I also did these same things with my adult classes. I always read to them and let them read to me. We always discussed what we read. I have a wonderful book of folk tails from different cultures that has vocabulary and such built in and my adults usually love it. I’ve even had adults tell me before that all their life they’ve read only for study or work but never to enjoy it, but that they really enjoy it in my class and that they planned to start reading at home as a hobby!

It’s understandable that someone can grow up here without pleasureable reading when you realize that their childhoods are spent studying until midnight or later for school work. Very, very sad, though.

Update on our story, my 5th graders have me reading over 40 pages a day to them so they will be able to finish The Tale of Despereaux before Chinese New Year they scold anyone who asks me questions such as the pronunciation of a characters name or who talks to their neighbor about the book because it interrupts the story. I like putting the book down at the end of a chapter and announcing, “That’s all I said I would read today” and hearing them exclaim, “Please, just one more chapter! We’ll be good!” One boy who I wasn’t sure how much he listened actually said I couldn’t stop reading because he wanted to find out what happened to one of the characters. Again, I love reading this aloud because every chapter ends with a good cliffhanger. The one I was supposed to end with was the line, “Cook said,‘Who said that?’”. They begged me to read the first line of the next chapter. The next line was, “‘Who said that?’ Cook repeated.” They begged for one more line which was, “Despereaux said nothing.” I tell you, I lost my voice for almost all of last week and they still hung on to every word I read, even offering me water and lozenges so I could continue the story. By this time tomorrow, due to the urging of a captive audience, I will have read 269 pages of a novel aloud in the course of 8 school days.

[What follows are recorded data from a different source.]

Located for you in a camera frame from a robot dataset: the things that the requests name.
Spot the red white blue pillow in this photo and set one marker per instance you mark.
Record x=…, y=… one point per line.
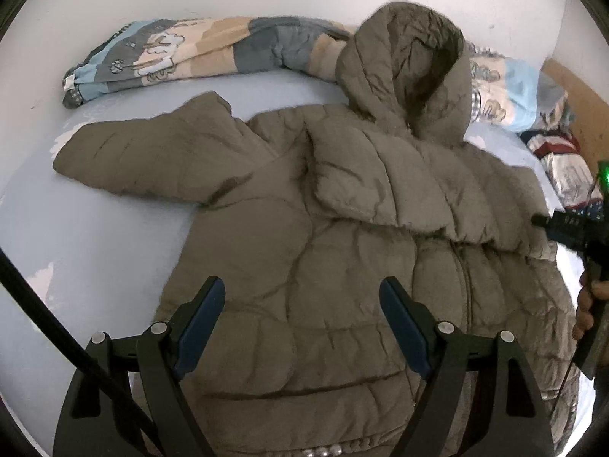
x=564, y=162

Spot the cartoon print patchwork quilt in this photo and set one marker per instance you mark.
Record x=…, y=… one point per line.
x=200, y=47

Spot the person's right hand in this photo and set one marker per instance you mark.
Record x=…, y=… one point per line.
x=584, y=304

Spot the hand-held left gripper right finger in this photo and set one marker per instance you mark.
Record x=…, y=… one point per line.
x=404, y=323

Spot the wooden headboard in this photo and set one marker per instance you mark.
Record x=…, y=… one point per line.
x=583, y=95

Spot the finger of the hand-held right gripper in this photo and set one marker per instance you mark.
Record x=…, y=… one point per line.
x=564, y=228

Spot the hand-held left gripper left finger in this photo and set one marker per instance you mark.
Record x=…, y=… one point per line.
x=202, y=323

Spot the light blue cloud-print bed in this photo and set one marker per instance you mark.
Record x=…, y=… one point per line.
x=95, y=228

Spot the olive puffer hooded jacket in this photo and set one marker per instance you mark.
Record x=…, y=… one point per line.
x=333, y=209

I urge you, that for a group of students 8 years and up with intermediate+ English listening skills, you simple have to read The Tale of Despereaux by Kate DiCamillo. I have never seen older kids so hooked on storytime before.

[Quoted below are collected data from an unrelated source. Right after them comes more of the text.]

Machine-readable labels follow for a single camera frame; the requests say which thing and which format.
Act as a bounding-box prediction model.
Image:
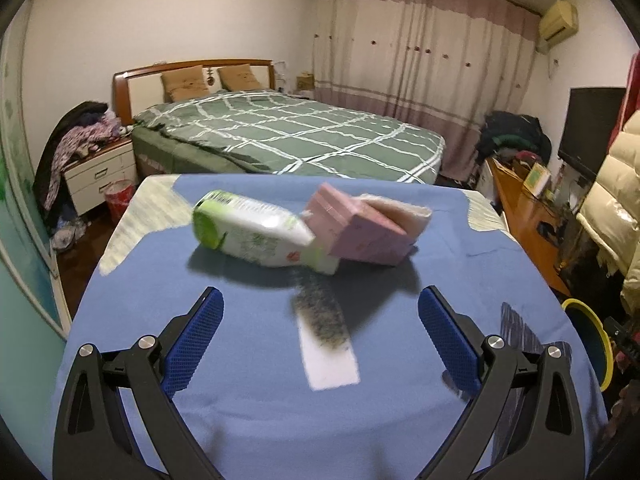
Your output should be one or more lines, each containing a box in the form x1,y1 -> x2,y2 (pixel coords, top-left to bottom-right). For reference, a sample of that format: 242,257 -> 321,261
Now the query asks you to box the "blue bin with yellow rim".
560,298 -> 615,392

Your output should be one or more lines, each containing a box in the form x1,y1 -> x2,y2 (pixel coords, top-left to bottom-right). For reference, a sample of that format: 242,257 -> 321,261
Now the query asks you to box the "black television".
557,87 -> 628,183

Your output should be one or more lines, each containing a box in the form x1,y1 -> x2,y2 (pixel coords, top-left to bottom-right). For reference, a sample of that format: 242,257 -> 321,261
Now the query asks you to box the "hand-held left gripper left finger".
52,287 -> 225,480

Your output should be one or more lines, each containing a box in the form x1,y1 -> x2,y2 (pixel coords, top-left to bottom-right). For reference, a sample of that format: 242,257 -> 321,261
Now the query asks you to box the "wooden desk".
485,155 -> 586,298

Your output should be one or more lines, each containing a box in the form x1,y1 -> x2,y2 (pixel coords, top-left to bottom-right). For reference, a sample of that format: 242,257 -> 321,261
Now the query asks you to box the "white speckled paper strip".
291,277 -> 362,391

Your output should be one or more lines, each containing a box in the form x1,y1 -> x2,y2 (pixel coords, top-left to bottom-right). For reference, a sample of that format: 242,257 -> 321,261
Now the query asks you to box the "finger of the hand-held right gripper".
602,316 -> 636,358

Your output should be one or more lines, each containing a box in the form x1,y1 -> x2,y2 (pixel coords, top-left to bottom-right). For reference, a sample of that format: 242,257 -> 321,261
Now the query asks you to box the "sliding door with green print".
0,25 -> 73,343

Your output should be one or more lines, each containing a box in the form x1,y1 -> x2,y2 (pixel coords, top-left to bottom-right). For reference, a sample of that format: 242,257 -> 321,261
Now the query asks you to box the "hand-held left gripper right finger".
417,286 -> 587,480

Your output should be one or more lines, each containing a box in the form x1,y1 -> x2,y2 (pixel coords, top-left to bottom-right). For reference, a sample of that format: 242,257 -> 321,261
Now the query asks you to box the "pile of clothes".
32,101 -> 132,213

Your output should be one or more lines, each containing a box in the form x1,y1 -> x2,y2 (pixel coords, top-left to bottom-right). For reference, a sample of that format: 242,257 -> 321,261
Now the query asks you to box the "cream puffer jacket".
575,110 -> 640,306

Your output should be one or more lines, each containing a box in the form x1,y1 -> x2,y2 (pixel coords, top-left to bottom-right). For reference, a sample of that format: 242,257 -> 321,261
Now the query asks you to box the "cream air conditioner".
536,0 -> 580,55

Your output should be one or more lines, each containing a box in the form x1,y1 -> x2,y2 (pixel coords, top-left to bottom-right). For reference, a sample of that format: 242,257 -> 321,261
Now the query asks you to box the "pink cardboard box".
302,183 -> 413,267

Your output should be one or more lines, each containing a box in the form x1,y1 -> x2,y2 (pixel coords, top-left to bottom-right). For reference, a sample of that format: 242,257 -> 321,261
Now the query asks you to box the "white nightstand with wooden top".
64,137 -> 137,216

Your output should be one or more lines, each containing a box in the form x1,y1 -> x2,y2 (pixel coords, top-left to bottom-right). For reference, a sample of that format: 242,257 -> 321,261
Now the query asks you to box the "pile of black bags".
475,111 -> 553,178

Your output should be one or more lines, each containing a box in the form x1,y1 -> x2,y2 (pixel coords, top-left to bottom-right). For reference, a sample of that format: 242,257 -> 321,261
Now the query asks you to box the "beige and mauve curtain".
314,0 -> 543,178

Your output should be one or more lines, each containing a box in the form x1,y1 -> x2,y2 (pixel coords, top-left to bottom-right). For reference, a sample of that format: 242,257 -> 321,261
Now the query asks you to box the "green plaid quilt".
131,89 -> 447,184

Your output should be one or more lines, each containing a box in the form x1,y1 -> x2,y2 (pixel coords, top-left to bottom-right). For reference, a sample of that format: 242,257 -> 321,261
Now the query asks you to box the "wooden bed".
111,58 -> 447,184

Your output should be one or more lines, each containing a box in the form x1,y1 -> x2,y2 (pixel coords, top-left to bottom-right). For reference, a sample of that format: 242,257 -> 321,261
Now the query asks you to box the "red waste basket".
104,178 -> 136,226

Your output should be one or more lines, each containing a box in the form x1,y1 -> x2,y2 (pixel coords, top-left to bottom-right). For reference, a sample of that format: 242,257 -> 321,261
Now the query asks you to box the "brown pillow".
160,65 -> 212,102
217,63 -> 263,92

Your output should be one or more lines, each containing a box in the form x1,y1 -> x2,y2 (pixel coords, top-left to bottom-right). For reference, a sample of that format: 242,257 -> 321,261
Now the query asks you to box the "pale patterned table cover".
97,175 -> 511,277

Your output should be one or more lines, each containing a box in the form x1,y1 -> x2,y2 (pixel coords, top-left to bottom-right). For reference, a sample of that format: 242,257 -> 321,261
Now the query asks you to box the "red garment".
607,52 -> 640,153

They also enjoyed me reading Today is Monday by Eric Carle. They were a little familiar with the book from when they were preschoolers and I have been using it all year to teach my 3-year-olds the days of the week (which you can ask any of them on any day of the week what the previous day was and what day tomorrow will be, although they might add the words “string beans”, “spaghetti”, “zoop”, “roast beef”, “fresh fish”, “chicken”, or “ice cream” depending on what day it is :wink: ) using strips that I made by scanning thumbnails of the pictures from the book. We sang the song that goes with it with each student (only 7 came on Friday, fortunately, so they all got one day) chiming in their food when they heard the name of their day. Very cute. They did it impromptu today as we were packing up to go home…remembering which day and food they were nearly a week ago.

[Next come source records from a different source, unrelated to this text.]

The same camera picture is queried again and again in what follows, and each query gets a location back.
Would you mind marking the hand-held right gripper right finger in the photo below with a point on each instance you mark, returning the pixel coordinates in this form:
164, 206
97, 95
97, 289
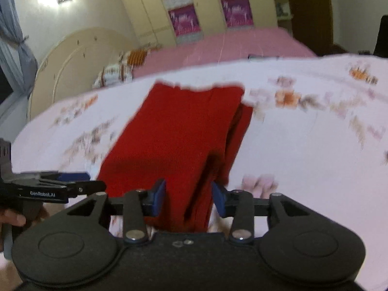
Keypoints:
219, 200

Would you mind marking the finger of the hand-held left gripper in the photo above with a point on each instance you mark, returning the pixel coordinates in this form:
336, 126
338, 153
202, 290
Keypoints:
74, 176
88, 185

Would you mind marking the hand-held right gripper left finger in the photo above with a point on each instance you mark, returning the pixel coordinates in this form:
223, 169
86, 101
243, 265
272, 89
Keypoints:
159, 197

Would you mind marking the red knit garment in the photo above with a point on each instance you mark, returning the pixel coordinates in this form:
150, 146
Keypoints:
175, 133

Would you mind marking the person's left hand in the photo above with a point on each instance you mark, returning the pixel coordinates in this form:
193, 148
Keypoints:
13, 219

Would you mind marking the white floral bed sheet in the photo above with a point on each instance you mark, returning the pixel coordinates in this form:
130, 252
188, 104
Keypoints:
303, 157

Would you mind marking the dark window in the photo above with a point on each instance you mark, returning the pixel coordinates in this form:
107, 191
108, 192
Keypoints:
5, 86

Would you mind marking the brown patterned white pillow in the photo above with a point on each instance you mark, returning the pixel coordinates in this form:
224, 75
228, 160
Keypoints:
112, 75

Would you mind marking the cream arched headboard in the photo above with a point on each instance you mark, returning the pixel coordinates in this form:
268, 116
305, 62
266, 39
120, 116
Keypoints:
72, 63

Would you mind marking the orange cushion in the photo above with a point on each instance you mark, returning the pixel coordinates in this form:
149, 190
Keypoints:
136, 57

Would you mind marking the small dark flat object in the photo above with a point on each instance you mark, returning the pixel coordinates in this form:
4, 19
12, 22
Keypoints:
263, 57

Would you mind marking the grey blue curtain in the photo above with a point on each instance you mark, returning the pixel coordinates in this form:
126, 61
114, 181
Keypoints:
15, 36

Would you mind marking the pink bed cover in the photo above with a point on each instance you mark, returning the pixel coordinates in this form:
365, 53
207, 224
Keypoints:
230, 44

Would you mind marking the cream wardrobe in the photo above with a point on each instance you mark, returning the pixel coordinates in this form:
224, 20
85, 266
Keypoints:
206, 6

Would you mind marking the cream corner shelf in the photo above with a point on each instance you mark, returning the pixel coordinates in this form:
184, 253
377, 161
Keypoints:
282, 3

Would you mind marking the brown wooden door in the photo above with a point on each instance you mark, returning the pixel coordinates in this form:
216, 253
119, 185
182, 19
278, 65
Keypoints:
309, 12

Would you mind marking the dark furniture panel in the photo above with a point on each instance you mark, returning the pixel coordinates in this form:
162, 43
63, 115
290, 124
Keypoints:
382, 36

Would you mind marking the purple wall poster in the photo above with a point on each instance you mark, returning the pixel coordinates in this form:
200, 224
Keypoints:
238, 12
185, 21

This summer when I went home, I took only two suitcases: one that was halfway filled with what I needed (clothes, toiletries, and 1.5 years’ worth of presents from Asia and Europe for my family). The other was full of picture books, educational manipulatives, a few cute outfits, construction toys, montessori videos, and did I mention picture books? The second suitcase was for my niece who, at 20 months, had never been read to and spent time watching daddy (my brother) play video games and watch TV in his spare time. As a matter of fact, she walked into my sister’s room, picked up a controller from her old Sega Genesis, and pointed to the TV to indicate she wanted to play video games.
I spent a few months gathering those books…more fervently when I had heard from my mother that she was not being read to… I got quite a few through Scholastic and others through local bookstores, and well over $200 USD on them. Shortly after I came back to Taiwan, I talked to my brother who told me that she would pick up one of her books and give it to him or my sister-in-law, wanting them to read it to her. I can only hope that they keep granting her request to be read to.

Tristan definitely will get story time with her aunt when her aunt goes back to the States for a visit. I love reading aloud to kids.

Great thread, ImaniOU, and everyone else. I really enjoyed it.